SPECFEM Sample

This sample contains a dummy example from a spectral-element stiffness kernel taken from SPECFEM3D_GLOBE.

It is based on a 4th-order, spectral-element stiffness kernel for simulations of elastic wave propagation through the Earth. Matrix sizes used are (25,5), (5,25) and (5,5) determined by different cut-planes through a three dimensional (5,5,5)-element with a total of 125 GLL points.

Usage Step-by-Step

This example needs the LIBXSMM library to be built with static kernels, using MNK=”5 25” (for matrix size (5,25), (25,5) and (5,5)).

Build LIBXSMM

General Default Compilation

In LIBXSMM root directory, compile the library with:

make MNK="5 25" ALPHA=1 BETA=0

Additional Compilation Examples

Compilation using only single precision version and aggressive optimization:

make MNK="5 25" ALPHA=1 BETA=0 PRECISION=1 OPT=3

For Sandy Bridge CPUs:

make MNK="5 25" ALPHA=1 BETA=0 PRECISION=1 OPT=3 AVX=1

For Haswell CPUs:

make MNK="5 25" ALPHA=1 BETA=0 PRECISION=1 OPT=3 AVX=2

For Knights Corner (KNC) (and thereby creating a Sandy Bridge version):

make MNK="5 25" ALPHA=1 BETA=0 PRECISION=1 OPT=3 AVX=1 \
OFFLOAD=1 KNC=1

Installing libraries into a sub-directory workstation/:

make MNK="5 25" ALPHA=1 BETA=0 PRECISION=1 OPT=3 AVX=1 \
OFFLOAD=1 KNC=1 \
PREFIX=workstation/ install-minimal

Build SpecFEM example code

For default CPU host:

cd sample/specfem
make

For Knights Corner (KNC):

cd sample/specfem
make KNC=1

Additionally, adding some specific Fortran compiler flags, for example:

cd sample/specfem
make FCFLAGS="-O3 -fopenmp" [...]

Note that steps 1 and 2 could be shortened by specifying a “specfem” make target in the LIBXSMM root directory:

make MNK="5 25" ALPHA=1 BETA=0 PRECISION=1 OPT=3 AVX=1 specfem

For Knights Corner, this would need two steps:

make MNK="5 25" ALPHA=1 BETA=0 PRECISION=1 OPT=3 AVX=1 OFFLOAD=1 KNC=1
make OPT=3 specfem_mic

Run the Performance Test

For default CPU host:

./specfem.sh

For Knights Corner (KNC):

./specfem.sh -mic

Results

Using Intel Compiler suite: icpc 15.0.2, icc 15.0.2, and ifort 15.0.2.

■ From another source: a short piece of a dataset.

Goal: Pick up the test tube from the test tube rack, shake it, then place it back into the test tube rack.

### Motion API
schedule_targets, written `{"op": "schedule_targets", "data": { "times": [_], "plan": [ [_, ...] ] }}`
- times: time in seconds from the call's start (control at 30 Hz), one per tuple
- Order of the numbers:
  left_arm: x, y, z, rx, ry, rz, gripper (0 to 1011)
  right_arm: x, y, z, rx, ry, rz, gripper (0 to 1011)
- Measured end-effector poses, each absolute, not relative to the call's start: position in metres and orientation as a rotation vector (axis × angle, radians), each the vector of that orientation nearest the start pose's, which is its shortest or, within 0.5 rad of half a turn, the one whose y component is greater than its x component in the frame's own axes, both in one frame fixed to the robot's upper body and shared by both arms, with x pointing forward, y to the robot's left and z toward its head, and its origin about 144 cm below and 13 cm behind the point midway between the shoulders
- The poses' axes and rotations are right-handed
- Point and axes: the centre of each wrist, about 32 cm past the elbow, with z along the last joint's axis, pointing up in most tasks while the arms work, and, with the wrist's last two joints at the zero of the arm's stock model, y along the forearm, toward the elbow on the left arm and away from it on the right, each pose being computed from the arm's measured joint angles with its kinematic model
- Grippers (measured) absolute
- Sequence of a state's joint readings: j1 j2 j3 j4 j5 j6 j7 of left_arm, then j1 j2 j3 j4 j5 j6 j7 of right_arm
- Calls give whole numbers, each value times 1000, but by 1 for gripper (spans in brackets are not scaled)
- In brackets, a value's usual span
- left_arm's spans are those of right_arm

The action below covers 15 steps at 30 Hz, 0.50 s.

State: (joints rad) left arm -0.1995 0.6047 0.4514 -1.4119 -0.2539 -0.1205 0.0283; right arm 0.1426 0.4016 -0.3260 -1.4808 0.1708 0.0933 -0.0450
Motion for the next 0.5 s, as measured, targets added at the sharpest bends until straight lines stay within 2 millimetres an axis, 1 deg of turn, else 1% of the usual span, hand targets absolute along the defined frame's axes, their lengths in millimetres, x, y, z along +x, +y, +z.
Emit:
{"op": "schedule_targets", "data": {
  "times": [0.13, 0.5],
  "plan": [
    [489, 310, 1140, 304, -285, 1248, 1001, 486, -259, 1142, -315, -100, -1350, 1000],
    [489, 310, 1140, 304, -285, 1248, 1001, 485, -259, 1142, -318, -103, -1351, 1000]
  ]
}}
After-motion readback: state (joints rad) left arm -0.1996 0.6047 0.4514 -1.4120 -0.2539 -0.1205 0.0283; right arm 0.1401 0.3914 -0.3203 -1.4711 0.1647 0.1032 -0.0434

Sandy Bridge - Intel(R) Xeon(R) CPU E5-2670 0 @ 2.60GHz

Library compilation by (root directory):

make MNK="5 25" ALPHA=1 BETA=0 PRECISION=1 OPT=3 AVX=1

Single threaded example run:

cd sample/specfem
make; OMP_NUM_THREADS=1 ./specfem.sh

Output:

===============================================================
average over           15 repetitions
 timing with Deville loops    =   0.1269
 timing with unrolled loops   =   0.1737 / speedup =   -36.87 %
 timing with LIBXSMM dispatch =   0.1697 / speedup =   -33.77 %
 timing with LIBXSMM prefetch =   0.1611 / speedup =   -26.98 %
 timing with LIBXSMM static   =   0.1392 / speedup =    -9.70 %
===============================================================

Haswell - Intel(R) Xeon(R) CPU E5-2680 v3 @ 2.50GHz

Library compilation by (root directory):

make MNK="5 25" ALPHA=1 BETA=0 PRECISION=1 OPT=3 AVX=2

Single threaded example run:

cd sample/specfem
make; OMP_NUM_THREADS=1 ./specfem.sh

Output:

===============================================================
average over           15 repetitions
 timing with Deville loops    =   0.1028
 timing with unrolled loops   =   0.1385 / speedup =   -34.73 %
 timing with LIBXSMM dispatch =   0.1408 / speedup =   -37.02 %
 timing with LIBXSMM prefetch =   0.1327 / speedup =   -29.07 %
 timing with LIBXSMM static   =   0.1151 / speedup =   -11.93 %
===============================================================

Multi-threaded example run:

cd sample/specfem
make OPT=3; OMP_NUM_THREADS=24 ./specfem.sh

Output:

OpenMP information:
  number of threads =           24

[...]

===============================================================
average over           15 repetitions
 timing with Deville loops    =   0.0064
 timing with unrolled loops   =   0.0349 / speedup =  -446.71 %
 timing with LIBXSMM dispatch =   0.0082 / speedup =   -28.34 %
 timing with LIBXSMM prefetch =   0.0076 / speedup =   -19.59 %
 timing with LIBXSMM static   =   0.0068 / speedup =    -5.78 %
===============================================================

Knights Corner - Intel Xeon Phi B1PRQ-5110P/5120D

Library compilation by (root directory):

make MNK="5 25" ALPHA=1 BETA=0 PRECISION=1 OPT=3 OFFLOAD=1 KNC=1

Multi-threaded example run:

cd sample/specfem
make FCFLAGS="-O3 -fopenmp -warn" OPT=3 KNC=1; ./specfem.sh -mic

Output:

OpenMP information:
  number of threads =          236

[...]

===============================================================
average over           15 repetitions
 timing with Deville loops    =   0.0164
 timing with unrolled loops   =   0.6982 / speedup = -4162.10 %
 timing with LIBXSMM dispatch =   0.0170 / speedup =    -3.89 %
 timing with LIBXSMM static   =   0.0149 / speedup =     9.22 %
===============================================================